Mercoledì 16 settembre 2026, intorno alla tarda mattinata, le autorità di Torino hanno ricevuto una segnalazione riguardante un corpo decomposto in un cortile interno. L’evento si è verificato nello stabile situato in via Fàa di Bruno, una zona residenziale del capoluogo piemontese che di solito non registra fatti di tale gravità.
Secondo le prime ricostruzioni, l’edificio ospita diverse famiglie e nessuno dei residenti ha notato nulla di anomalo fino al momento della scoperta. L’assenza di lamentele o rumori insoliti ha sorprendentemente ritardato l’intervento delle forze dell’ordine, che sono giunte sul posto soltanto dopo l’allarme di un passante.

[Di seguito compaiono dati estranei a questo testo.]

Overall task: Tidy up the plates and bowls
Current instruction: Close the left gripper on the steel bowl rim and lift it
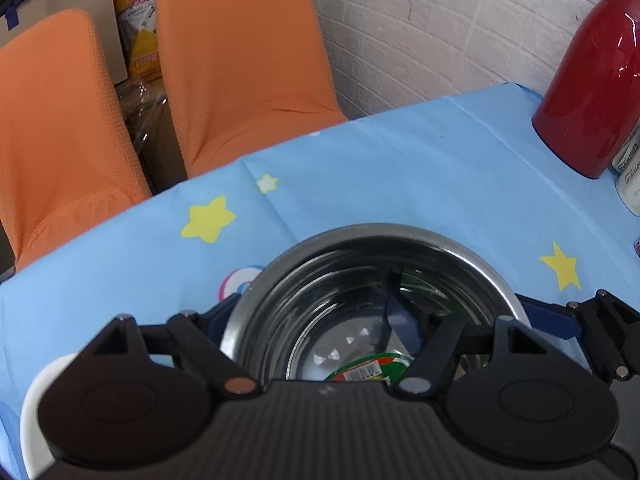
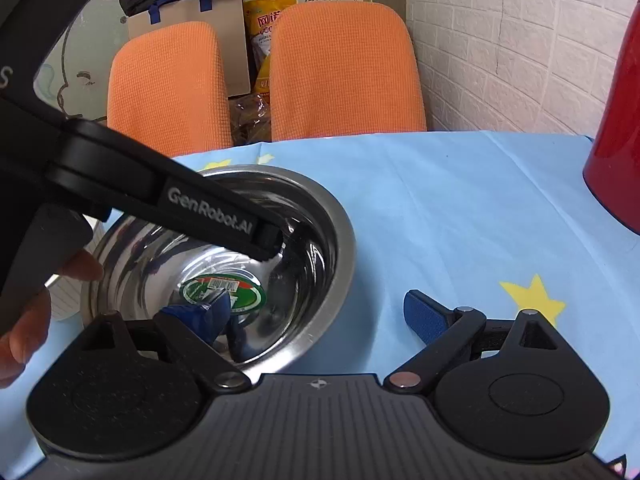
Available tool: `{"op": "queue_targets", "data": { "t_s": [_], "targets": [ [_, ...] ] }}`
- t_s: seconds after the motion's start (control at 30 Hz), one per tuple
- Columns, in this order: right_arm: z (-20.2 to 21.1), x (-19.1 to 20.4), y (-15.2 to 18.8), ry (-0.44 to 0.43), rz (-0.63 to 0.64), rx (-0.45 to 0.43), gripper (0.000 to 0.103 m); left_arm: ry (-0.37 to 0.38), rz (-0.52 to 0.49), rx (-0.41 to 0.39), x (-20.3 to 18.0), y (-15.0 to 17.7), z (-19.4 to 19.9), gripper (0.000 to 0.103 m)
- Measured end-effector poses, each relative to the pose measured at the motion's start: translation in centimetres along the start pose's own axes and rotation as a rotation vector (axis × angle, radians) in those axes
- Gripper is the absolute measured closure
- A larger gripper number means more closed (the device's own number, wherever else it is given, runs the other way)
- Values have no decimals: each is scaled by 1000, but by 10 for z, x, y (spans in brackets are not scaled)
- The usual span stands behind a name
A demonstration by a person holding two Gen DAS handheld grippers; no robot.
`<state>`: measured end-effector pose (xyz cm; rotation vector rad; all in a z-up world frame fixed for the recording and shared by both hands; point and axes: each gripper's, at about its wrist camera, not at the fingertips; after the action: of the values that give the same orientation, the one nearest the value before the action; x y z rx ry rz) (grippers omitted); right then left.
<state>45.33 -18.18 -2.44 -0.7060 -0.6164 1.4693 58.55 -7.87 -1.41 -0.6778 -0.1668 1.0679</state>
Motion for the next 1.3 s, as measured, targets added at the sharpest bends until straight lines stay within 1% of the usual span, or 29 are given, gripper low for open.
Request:
{"op": "queue_targets", "data": {
  "t_s": [0.03,0.07,0.1,0.2,0.23,0.27,0.4,0.5,0.63,0.83,0.97,1.07,1.17,1.3],
  "targets": [
    [0,0,0,-4,1,-3,23,1,-4,3,0,1,0,34],
    [1,-1,0,-26,-6,-10,24,2,-5,4,0,1,-1,34],
    [2,-2,0,-65,-16,-12,25,2,-5,6,0,1,-1,36],
    [7,-4,-1,-146,-51,2,26,-3,-14,7,-3,2,-2,38],
    [9,-5,-1,-180,-67,8,28,-2,-18,11,-4,2,-1,39],
    [10,-4,-1,-196,-77,11,28,2,-22,13,-5,3,-1,40],
    [18,1,-1,-180,-53,7,28,15,-44,34,-8,4,1,40],
    [23,7,-1,-149,-24,-1,27,31,-48,48,-10,5,1,40],
    [27,8,1,-126,-11,-8,25,33,-64,53,-18,8,2,40],
    [36,2,2,-120,-24,-13,24,45,-71,35,-28,11,13,40],
    [48,2,4,-118,-35,-20,24,41,-79,23,-36,17,26,40],
    [61,5,7,-116,-36,-25,24,42,-77,19,-45,27,42,40],
    [83,7,16,-115,-33,-33,24,40,-78,12,-55,43,62,40],
    [117,15,35,-119,-31,-33,24,27,-77,8,-70,78,92,40]
  ]
}}
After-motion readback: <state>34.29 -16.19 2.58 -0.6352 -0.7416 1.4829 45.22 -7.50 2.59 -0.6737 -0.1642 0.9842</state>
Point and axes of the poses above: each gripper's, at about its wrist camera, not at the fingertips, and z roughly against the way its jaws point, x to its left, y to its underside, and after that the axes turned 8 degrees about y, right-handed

Scoperta del corpo nel cortile di via Fàa di Bruno
Il corpo è stato rinvenuto su un pavimento di cemento, avvolto da una leggera coltre di detriti. I vicini hanno riferito di aver sentito un leggero odore sgradevole nei giorni precedenti, ma non lo hanno associato a nessun evento concreto. L’autopsia è stata disposta immediatamente dalla procura che ha anche ordinato il sequestro dell’intera area per preservare le prove.
Contesto abitativo
L’appartamento in cui è avvenuta la tragedia appartiene a una persona descritta come “sulla quarantina”, senza ulteriori dettagli anagrafici forniti dalle autorità. Il quartiere, caratterizzato da palazzine di tre-quattro piani, è abitato principalmente da famiglie e pensionati, il che rende ancora più singolare la natura silenziosa della scoperta.

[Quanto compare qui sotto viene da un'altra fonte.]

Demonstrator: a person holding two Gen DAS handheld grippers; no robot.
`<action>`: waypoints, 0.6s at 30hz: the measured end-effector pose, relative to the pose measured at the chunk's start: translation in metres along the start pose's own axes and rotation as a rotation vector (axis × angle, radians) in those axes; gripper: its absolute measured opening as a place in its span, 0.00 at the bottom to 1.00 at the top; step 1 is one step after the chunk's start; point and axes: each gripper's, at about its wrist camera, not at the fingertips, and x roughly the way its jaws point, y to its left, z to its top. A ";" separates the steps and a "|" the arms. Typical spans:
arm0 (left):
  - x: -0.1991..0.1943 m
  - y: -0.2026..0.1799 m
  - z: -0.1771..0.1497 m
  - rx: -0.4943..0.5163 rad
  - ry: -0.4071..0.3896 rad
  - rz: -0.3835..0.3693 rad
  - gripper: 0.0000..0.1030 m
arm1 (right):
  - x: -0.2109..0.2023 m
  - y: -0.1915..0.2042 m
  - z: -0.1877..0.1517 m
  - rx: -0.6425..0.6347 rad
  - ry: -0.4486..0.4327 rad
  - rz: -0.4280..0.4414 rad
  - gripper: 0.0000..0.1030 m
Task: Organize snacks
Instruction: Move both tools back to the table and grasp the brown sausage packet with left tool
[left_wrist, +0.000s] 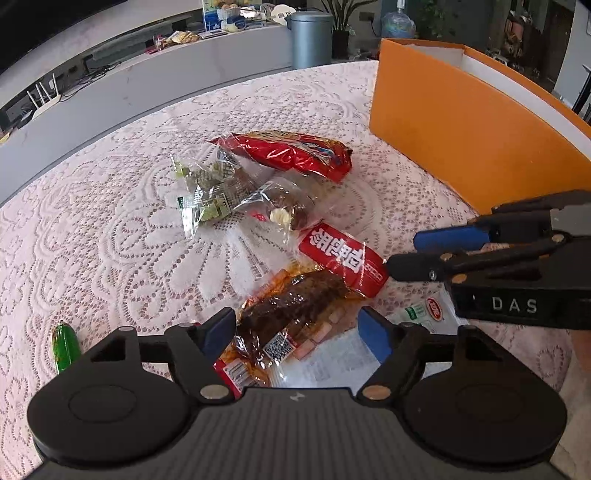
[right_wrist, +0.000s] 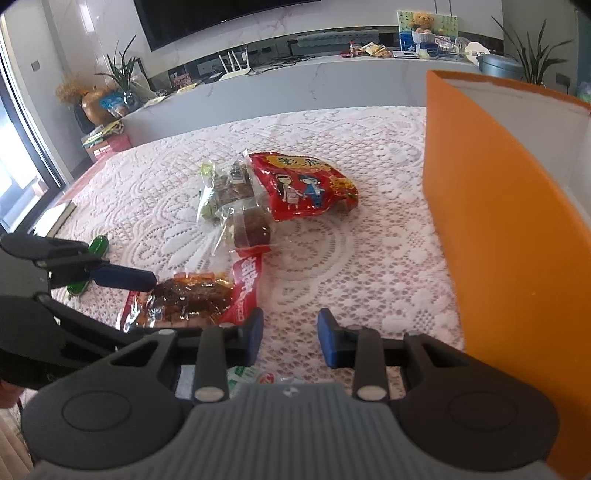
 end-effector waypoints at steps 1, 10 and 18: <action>0.001 0.001 0.001 -0.002 -0.004 -0.002 0.87 | 0.002 0.000 0.000 0.004 0.001 0.005 0.30; 0.009 -0.006 0.000 0.071 -0.012 0.027 0.85 | 0.006 -0.001 0.000 0.042 -0.031 0.035 0.30; 0.004 -0.010 0.002 0.076 -0.012 0.046 0.68 | 0.003 -0.005 -0.002 0.056 -0.034 -0.011 0.30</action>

Valutazioni preliminari del medico legale
Il primo sopralluogo del medico legale ha indicato che il decesso è avvenuto probabilmente due giorni prima della scoperta, con il calco della decomposizione accelerata dalle alte temperature tipiche del periodo estivo torinese. Non sono stati riscontrati segni evidenti di violenza esterna, né lividi né ferite che potessero suggerire un intervento traumatico.
Tempistiche e fattori ambientali
L’analisi della temperatura corporea residua, combinata con l’osservazione di fenomeni di putrefazione, ha suggerito che il corpo sia stato lasciato nel cortile senza assistenza per diversi giorni. Le condizioni climatiche, con temperature superiori ai 30°C, hanno contribuito a una rapida degradazione dei tessuti, rendendo più difficile stabilire con precisione la causa immediata della morte.
Indagini della Polizia di Stato e ruolo della procura
La Polizia di Stato ha avviato un’indagine approfondita per chiarire le circostanze della scomparsa e del successivo ritrovamento. Gli investigatori stanno interrogando i residenti dell’edificio, verificando eventuali registri di accesso e controllando eventuali telecamere di sorveglianza presenti nelle vicinanze. Parallelamente, la procura ha disposto un’autopsia completa per determinare con certezza le cause della morte e per escludere eventuali fattori criminali.
Al momento, le autorità non hanno escluso né confermato la presenza di elementi criminogeni, ma la mancanza di segni di violenza sul corpo orienta le indagini verso cause naturali o incidentali. Gli inquirenti attendono i risultati dell’autopsia, che dovrebbero fornire elementi chiave per definire se il decesso sia stato spontaneo o se vi siano responsabilità da accertare.